[Entries taken from a collection]
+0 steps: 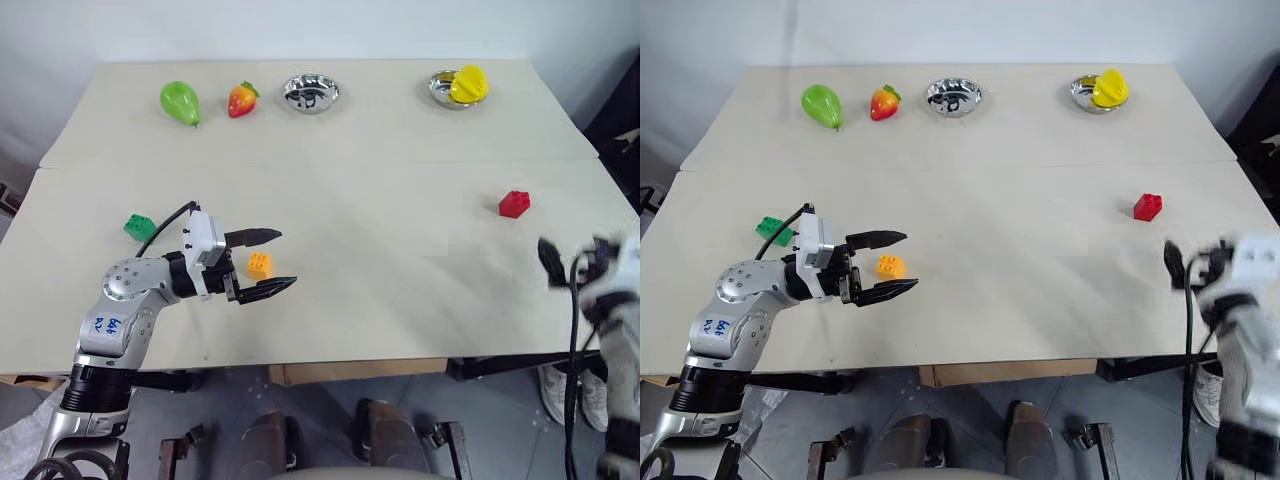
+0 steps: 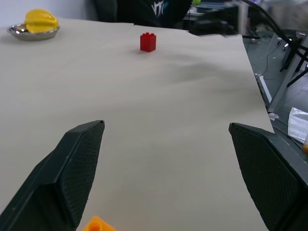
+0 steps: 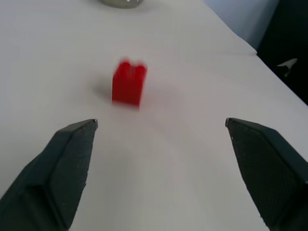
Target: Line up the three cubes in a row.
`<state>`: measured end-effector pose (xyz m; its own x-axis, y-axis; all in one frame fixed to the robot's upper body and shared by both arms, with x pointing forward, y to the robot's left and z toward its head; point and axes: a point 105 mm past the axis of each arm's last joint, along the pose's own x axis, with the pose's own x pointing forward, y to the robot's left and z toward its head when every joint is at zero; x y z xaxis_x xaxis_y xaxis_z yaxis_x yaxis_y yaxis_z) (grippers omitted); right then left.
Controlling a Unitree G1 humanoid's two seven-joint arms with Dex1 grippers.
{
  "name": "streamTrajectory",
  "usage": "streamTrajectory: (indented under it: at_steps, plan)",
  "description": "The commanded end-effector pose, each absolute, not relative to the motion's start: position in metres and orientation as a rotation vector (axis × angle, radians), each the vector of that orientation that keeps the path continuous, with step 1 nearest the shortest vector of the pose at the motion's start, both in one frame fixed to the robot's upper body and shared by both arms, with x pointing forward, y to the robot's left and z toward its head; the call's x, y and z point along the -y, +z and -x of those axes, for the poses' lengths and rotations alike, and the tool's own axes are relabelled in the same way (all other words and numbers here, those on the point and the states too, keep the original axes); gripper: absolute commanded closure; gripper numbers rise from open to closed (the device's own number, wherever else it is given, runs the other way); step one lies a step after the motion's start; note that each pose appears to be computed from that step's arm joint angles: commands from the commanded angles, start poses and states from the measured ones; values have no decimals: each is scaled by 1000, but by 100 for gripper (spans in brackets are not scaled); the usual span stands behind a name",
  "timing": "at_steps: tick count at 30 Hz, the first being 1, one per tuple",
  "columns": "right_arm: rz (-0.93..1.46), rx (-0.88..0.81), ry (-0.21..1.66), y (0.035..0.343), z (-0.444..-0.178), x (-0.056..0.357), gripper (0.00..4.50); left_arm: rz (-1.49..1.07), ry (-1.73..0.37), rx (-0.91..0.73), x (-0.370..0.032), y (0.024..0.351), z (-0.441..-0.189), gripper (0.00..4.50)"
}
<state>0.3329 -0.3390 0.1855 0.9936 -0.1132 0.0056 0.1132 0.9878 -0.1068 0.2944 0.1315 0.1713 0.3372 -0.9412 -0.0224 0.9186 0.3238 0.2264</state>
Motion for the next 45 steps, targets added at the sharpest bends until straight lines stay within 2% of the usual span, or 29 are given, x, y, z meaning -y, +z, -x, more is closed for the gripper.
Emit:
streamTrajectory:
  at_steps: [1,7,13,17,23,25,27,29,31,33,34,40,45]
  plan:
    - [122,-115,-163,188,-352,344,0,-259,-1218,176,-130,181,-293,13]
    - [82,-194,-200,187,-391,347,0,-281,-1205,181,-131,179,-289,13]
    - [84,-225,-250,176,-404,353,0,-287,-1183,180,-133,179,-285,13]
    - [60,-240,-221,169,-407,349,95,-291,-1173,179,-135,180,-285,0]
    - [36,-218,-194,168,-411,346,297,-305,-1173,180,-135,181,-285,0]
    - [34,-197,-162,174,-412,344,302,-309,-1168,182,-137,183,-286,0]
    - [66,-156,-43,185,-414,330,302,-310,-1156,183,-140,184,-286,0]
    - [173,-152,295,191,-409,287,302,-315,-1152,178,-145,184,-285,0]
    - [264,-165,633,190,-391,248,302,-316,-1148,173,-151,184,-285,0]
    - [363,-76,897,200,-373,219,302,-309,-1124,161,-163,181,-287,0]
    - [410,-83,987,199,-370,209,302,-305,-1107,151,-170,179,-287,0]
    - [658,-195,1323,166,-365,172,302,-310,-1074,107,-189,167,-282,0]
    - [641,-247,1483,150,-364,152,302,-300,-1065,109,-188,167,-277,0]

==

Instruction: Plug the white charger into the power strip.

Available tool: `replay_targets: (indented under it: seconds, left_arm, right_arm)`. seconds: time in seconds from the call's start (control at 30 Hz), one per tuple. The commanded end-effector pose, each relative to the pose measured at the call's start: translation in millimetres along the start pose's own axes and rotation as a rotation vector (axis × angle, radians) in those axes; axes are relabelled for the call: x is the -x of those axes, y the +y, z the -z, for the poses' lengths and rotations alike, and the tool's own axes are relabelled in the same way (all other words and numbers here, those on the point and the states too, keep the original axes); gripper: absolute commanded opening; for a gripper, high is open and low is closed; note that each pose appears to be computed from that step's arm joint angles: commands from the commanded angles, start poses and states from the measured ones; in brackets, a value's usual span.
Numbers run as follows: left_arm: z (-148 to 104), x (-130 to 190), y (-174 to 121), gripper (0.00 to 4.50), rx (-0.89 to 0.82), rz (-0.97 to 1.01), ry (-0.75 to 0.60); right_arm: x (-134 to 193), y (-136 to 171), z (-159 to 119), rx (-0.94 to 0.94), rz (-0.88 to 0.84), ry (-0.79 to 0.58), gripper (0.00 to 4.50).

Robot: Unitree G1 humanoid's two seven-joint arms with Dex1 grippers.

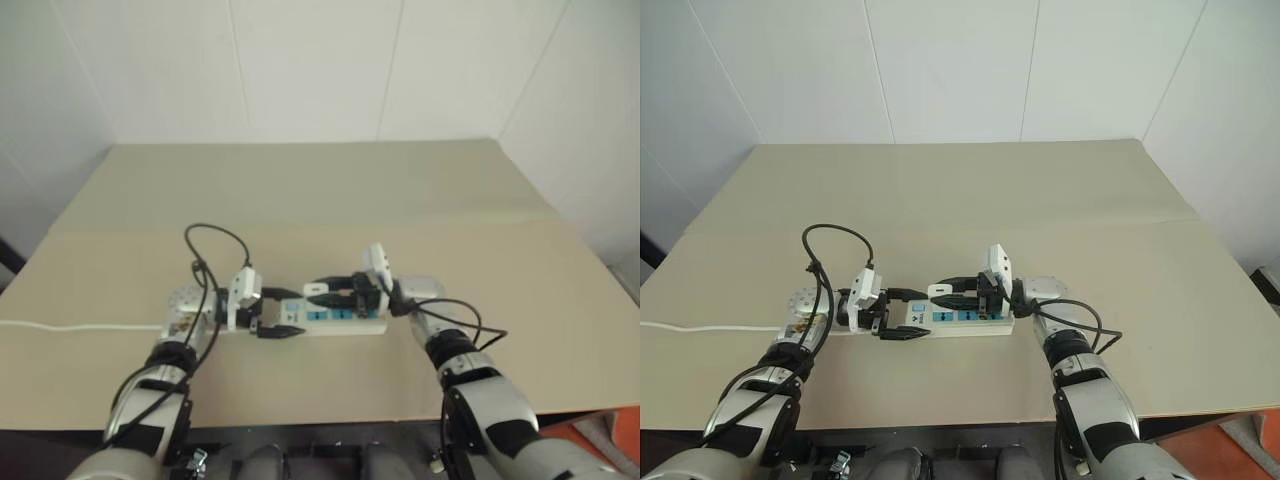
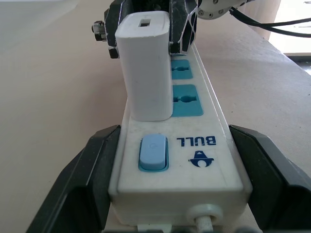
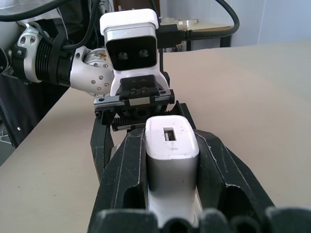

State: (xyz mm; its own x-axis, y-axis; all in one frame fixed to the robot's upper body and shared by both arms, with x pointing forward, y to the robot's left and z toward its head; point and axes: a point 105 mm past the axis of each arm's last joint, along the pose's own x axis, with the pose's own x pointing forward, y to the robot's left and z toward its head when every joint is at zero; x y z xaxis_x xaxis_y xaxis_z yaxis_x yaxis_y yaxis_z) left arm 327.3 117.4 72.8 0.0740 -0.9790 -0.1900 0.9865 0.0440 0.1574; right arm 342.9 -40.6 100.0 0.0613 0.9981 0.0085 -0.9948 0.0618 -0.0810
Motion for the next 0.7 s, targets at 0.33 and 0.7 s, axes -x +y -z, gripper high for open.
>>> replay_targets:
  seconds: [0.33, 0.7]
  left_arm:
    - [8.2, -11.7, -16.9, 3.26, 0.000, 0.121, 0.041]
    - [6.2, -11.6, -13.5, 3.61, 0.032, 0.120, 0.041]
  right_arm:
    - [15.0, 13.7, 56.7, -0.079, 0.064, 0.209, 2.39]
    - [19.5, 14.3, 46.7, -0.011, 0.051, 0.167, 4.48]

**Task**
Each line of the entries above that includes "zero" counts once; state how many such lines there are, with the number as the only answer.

**Response below**
2